■ Exercise objective
Show all lines of the entries in which the word "assessment" is found.

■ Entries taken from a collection
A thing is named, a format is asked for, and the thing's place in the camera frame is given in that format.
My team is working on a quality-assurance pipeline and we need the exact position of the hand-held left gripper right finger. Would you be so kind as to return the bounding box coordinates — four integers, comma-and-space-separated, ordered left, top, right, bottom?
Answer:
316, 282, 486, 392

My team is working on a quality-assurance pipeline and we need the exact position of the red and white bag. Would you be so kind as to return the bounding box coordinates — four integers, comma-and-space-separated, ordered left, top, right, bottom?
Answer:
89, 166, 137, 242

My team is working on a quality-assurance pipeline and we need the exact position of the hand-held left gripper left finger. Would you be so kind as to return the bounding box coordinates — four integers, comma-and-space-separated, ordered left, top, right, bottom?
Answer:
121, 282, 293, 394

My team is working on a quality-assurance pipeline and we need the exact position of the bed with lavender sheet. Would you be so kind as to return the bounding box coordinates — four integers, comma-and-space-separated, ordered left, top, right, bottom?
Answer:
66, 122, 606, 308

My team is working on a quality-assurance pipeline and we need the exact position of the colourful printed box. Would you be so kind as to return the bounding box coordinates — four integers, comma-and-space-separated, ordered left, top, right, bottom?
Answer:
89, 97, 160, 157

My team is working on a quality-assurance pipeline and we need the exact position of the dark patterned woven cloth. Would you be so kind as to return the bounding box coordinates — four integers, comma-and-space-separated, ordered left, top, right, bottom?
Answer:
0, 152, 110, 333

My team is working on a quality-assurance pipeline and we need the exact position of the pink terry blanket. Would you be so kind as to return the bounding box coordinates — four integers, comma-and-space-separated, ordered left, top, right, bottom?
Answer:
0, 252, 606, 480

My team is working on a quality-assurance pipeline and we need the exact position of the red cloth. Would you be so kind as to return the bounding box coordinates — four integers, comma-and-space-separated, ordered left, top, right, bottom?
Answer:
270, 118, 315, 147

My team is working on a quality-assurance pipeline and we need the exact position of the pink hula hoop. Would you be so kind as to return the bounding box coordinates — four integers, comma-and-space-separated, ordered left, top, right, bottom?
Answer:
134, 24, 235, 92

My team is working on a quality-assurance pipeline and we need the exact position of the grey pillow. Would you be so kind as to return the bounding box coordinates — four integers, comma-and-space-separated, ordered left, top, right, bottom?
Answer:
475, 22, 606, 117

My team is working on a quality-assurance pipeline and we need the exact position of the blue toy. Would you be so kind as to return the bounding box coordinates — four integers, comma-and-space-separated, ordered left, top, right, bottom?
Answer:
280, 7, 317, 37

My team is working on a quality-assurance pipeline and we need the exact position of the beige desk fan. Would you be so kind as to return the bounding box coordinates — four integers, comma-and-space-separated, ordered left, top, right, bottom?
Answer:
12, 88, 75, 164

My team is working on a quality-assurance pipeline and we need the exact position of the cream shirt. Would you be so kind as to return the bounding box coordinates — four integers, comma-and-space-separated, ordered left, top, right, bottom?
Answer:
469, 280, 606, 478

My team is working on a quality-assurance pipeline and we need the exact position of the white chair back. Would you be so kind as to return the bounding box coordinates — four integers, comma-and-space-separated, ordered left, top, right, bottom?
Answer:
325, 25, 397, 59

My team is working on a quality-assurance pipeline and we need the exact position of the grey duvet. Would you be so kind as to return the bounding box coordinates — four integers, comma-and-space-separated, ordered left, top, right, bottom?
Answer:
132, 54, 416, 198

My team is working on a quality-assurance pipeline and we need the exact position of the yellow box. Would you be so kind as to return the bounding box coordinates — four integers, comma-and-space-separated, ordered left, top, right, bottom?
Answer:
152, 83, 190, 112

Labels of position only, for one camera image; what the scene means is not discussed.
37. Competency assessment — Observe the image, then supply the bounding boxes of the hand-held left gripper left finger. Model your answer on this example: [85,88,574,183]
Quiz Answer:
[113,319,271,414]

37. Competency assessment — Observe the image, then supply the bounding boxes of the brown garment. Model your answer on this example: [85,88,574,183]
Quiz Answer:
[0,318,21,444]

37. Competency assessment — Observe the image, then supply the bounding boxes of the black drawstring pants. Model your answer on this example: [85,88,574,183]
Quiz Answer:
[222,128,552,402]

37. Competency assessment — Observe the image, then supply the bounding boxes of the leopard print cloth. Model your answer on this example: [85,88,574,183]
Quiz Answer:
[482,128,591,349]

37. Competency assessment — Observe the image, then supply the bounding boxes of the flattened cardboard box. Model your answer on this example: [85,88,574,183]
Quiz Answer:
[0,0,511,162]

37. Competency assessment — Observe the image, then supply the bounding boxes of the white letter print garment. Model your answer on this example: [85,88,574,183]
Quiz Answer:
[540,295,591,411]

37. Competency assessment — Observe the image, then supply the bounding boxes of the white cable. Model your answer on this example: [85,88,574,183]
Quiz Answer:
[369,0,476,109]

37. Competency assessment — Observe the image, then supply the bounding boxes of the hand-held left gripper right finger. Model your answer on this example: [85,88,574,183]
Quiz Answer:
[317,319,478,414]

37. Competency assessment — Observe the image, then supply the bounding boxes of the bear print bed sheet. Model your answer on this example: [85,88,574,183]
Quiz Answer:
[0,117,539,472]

■ Output below
37. Competency assessment — Observe the image, then supply the bounding boxes of the hand-held left gripper left finger. Model your answer on this example: [85,88,574,183]
37. Competency assessment — Observe the image, then supply the bounding boxes of the brown garment. Model your answer on this example: [85,88,574,183]
37. Competency assessment — Observe the image, then supply the bounding boxes of the black drawstring pants. Model your answer on this example: [85,88,574,183]
37. Competency assessment — Observe the image, then supply the bounding boxes of the leopard print cloth. Model your answer on this example: [85,88,574,183]
37. Competency assessment — Observe the image, then supply the bounding boxes of the flattened cardboard box. Model your answer on this example: [85,88,574,183]
37. Competency assessment — Observe the image, then supply the bounding boxes of the white letter print garment. Model your answer on this example: [85,88,574,183]
37. Competency assessment — Observe the image, then supply the bounding boxes of the white cable. Model your answer on this example: [85,88,574,183]
37. Competency assessment — Observe the image, then supply the bounding boxes of the hand-held left gripper right finger. Model your answer on this example: [85,88,574,183]
37. Competency assessment — Observe the image, then supply the bounding boxes of the bear print bed sheet. Model your answer on this example: [85,88,574,183]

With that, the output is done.